Mas, na perspectiva do país, qualquer tipo de corrupção provoca efeitos nefastos no desenvolvimento nacional. Isto porque os operadores económicos ao verem-se obrigados a pagar subornos, luvas, prémios, terminam incluindo tudo isso nos custos operacionais o que, no final, encarece a operação. Quem vai acabar por custear tudo isso é o herário público. Os recursos que deviam ser utilizados para o desenvolvimento nacional são desviados ilegalmente para benefiar os Agentes do Estado de diferentes escalões.

Os efeitos provocados são de vários tipos, a saber:

1. Ineficiência nos processos e distorções do sistema e dos valores;

2. Aumento de custos nos negócios privados com: i. pagamentos ilícitos, ii. riscos de serem detectados, mordomias, etc.

3. Facilita a destruição do ambiente com mega-projectos;

4. Atenta contra direitos sociais dos trabalhadores, dos sindicalistas;

5. Favorece a exploração do trabalho infantil;

6. Favorece o tráfico humano, o tráfico ilegal de armas, de droga, etc.;

7. Favorece a falta de transparência nos negócios públicos, em particular, na área dos recursos não renováveis e outros mega-projectos;

8. Distorce o funcionamento da economia e do Mercado;

9. Mina o crescimento económico sustentado;

10. Favorece a inflação;

E como a inflação é a mãe reprodutora da pobreza,

Aumenta o número de pobres

porque

Concentra a riqueza nas mãos de uma minoria, normalmente a um número não superior a quinze ou vinte por cento da população.

Como ultrapassar esta situação? Só há um único caminho e ele é:

O Reforço da Transparência e da Responsabilização nos Actos Públicos e Privados.

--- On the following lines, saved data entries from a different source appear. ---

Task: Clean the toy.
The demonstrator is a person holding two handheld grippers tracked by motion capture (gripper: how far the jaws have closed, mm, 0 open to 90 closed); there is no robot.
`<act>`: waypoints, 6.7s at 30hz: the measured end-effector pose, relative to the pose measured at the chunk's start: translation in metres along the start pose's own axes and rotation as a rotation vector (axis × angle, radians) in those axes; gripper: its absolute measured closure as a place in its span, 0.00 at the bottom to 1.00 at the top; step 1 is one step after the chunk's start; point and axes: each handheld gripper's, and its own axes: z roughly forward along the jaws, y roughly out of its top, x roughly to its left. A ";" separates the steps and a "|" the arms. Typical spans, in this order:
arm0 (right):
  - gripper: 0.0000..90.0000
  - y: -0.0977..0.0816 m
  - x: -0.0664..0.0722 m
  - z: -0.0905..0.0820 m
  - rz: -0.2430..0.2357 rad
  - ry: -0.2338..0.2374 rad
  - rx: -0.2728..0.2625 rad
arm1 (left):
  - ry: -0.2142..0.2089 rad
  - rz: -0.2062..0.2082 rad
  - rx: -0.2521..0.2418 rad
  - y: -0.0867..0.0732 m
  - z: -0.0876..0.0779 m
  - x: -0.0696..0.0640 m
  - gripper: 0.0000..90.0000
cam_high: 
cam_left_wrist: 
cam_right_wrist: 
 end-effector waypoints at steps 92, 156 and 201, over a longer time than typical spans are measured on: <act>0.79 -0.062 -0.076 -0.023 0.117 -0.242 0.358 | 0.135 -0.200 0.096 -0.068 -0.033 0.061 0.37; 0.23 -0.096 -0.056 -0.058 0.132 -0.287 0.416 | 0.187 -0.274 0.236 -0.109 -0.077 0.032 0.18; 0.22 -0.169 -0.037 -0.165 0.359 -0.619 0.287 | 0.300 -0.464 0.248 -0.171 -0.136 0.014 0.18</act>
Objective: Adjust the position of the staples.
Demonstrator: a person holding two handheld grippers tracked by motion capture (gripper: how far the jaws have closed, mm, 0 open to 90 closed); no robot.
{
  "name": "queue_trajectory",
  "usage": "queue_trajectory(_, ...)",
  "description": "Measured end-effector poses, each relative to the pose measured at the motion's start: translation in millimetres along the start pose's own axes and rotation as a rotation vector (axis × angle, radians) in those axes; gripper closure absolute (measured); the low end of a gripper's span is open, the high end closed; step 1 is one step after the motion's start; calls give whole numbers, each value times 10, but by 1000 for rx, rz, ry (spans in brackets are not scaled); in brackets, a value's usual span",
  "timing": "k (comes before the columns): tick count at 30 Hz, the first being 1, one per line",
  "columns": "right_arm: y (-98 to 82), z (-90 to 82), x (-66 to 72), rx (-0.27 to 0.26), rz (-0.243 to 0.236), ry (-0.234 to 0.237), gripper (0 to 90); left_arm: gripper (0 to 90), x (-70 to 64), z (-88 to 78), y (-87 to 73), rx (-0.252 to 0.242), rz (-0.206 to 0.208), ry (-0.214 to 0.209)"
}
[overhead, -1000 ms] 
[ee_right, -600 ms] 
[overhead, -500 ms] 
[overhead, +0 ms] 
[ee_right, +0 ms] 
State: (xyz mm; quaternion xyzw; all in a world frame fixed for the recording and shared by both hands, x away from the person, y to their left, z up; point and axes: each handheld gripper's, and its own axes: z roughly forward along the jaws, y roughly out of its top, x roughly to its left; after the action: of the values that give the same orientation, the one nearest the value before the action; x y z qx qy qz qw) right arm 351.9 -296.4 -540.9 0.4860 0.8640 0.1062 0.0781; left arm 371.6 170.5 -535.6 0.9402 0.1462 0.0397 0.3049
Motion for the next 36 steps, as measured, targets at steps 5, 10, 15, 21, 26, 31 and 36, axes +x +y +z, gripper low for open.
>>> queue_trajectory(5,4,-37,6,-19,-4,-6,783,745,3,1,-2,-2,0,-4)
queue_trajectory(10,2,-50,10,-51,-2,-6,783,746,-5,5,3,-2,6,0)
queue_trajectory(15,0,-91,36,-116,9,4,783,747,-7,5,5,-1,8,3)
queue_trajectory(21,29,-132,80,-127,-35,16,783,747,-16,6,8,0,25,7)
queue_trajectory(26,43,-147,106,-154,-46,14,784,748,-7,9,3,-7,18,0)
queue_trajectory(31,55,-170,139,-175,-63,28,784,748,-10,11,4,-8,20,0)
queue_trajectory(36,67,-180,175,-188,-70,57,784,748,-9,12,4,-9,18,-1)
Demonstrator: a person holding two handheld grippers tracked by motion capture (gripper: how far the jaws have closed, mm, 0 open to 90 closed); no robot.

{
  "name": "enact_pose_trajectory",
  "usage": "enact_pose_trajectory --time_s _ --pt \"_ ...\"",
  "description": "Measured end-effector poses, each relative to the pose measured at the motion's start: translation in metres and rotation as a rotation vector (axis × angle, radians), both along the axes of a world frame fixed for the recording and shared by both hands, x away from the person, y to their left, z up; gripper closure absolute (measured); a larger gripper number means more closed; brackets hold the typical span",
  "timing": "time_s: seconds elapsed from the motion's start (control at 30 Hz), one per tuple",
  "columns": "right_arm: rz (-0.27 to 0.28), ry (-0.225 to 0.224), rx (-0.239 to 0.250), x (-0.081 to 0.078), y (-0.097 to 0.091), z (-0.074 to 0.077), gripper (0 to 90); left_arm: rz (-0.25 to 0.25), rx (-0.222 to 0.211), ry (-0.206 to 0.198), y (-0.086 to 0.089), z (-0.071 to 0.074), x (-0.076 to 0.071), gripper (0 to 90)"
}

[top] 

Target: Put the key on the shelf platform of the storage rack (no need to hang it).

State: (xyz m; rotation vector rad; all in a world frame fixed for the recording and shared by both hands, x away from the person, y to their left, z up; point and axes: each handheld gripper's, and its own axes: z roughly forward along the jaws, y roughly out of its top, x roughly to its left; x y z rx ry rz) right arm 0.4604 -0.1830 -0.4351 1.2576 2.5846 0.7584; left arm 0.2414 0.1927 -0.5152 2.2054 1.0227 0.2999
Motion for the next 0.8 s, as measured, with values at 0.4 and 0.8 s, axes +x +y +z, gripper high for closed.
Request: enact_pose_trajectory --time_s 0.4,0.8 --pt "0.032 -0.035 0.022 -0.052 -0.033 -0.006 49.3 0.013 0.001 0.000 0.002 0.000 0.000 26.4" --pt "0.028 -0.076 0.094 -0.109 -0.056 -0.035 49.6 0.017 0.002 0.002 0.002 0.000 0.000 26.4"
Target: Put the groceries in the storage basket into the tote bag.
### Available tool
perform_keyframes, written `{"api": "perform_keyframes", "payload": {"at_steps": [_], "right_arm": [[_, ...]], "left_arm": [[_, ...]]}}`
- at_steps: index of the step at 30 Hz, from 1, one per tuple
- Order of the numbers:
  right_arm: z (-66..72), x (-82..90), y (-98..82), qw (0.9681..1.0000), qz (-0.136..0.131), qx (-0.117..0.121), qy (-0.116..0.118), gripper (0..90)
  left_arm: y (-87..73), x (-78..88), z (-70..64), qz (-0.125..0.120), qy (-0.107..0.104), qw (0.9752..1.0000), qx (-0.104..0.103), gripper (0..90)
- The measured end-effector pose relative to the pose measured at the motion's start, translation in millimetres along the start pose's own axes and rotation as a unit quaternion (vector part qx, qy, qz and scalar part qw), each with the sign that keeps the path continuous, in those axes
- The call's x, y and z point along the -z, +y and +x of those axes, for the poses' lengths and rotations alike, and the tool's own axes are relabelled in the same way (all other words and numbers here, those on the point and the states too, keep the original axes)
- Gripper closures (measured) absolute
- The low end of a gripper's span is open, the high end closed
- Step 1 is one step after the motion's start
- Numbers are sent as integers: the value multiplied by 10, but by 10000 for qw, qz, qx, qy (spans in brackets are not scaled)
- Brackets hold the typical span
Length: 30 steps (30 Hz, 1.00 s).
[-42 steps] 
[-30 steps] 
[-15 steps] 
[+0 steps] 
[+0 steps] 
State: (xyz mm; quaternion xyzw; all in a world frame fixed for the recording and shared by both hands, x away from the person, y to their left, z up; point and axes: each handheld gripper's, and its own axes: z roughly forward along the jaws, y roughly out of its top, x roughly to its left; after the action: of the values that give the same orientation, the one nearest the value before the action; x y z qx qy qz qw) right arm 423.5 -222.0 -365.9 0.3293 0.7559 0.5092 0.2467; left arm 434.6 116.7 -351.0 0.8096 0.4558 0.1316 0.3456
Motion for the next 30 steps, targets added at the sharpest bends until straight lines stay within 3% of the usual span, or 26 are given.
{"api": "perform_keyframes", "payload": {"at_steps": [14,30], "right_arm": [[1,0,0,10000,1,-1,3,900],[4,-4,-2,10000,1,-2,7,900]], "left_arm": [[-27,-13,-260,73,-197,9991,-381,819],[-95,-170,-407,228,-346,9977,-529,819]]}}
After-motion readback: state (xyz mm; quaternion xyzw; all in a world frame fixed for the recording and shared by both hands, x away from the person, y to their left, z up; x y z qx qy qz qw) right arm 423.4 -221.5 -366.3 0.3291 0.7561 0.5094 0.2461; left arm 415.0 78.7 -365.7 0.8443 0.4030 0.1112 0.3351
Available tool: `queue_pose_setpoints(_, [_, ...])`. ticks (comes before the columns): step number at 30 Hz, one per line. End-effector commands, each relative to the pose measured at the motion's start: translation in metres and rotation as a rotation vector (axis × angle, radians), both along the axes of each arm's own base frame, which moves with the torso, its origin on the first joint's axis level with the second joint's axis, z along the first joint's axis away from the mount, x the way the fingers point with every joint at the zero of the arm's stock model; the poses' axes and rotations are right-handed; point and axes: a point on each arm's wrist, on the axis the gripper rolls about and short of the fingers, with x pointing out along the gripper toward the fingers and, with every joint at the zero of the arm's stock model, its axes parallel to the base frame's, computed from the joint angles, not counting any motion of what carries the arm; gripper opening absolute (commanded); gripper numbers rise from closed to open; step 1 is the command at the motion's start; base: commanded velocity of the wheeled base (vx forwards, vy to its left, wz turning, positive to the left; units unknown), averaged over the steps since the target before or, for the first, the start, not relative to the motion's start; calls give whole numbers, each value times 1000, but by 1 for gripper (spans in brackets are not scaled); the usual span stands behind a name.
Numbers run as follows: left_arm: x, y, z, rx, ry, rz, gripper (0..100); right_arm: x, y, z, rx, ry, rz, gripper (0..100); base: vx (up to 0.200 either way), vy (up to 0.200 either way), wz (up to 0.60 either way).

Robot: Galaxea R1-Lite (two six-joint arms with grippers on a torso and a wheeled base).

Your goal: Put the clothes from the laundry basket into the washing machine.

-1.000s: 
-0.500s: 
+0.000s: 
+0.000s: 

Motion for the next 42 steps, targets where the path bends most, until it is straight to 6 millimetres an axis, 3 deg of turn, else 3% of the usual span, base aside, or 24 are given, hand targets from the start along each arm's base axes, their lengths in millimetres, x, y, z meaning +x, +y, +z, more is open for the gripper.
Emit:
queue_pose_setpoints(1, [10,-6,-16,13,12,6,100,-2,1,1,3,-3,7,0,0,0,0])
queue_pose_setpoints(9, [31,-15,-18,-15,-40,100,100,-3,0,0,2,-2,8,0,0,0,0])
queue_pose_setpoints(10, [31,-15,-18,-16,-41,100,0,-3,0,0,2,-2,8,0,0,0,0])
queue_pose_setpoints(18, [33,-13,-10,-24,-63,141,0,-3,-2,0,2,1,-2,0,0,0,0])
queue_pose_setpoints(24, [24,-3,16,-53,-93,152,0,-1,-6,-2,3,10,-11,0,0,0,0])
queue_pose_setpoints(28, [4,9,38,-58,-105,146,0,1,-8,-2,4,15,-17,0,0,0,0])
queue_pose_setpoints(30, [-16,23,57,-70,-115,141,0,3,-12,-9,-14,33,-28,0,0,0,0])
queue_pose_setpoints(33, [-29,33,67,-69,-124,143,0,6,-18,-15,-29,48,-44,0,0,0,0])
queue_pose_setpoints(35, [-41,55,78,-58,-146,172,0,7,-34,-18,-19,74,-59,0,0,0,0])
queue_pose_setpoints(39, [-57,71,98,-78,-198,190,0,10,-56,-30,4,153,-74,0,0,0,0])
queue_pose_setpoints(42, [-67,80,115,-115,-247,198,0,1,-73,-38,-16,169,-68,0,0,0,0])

No caso vertente, o reforço do papel do Parlamento Nacional (PN) na fiscalização dos actos do Governo e das instituições do Estado em geral.

Para que isso possa acontecer, é necessário que o PN saiba dar o exemplo na adopção dos seus próprios actos e começar por repelir:

1. Actos e normas inconstitucionais;

2. Projectos atentatórios do equilíbrio social, económico, ambiental e moral;

3. Projectos que atentam contra a segurança e soberania nacionais;

4. Actos despesistas que abrem caminhos para todo o tipo de corrupção;

O PN deve igualmente tomar inciciativas legislativas para o reforço:

1. De todo o sistema de Justiça;

2. De todo o sistema da fiscalização dos actos públicos;

3. De combate a todo o tipo de corrupção;

4. De introdução no Curricula das Escolas de matérias sobre a corrupção e os seus efeitos.

5. De exigência de mais transparência nos actos públicos.

Tenho dito.

Muito obrigado.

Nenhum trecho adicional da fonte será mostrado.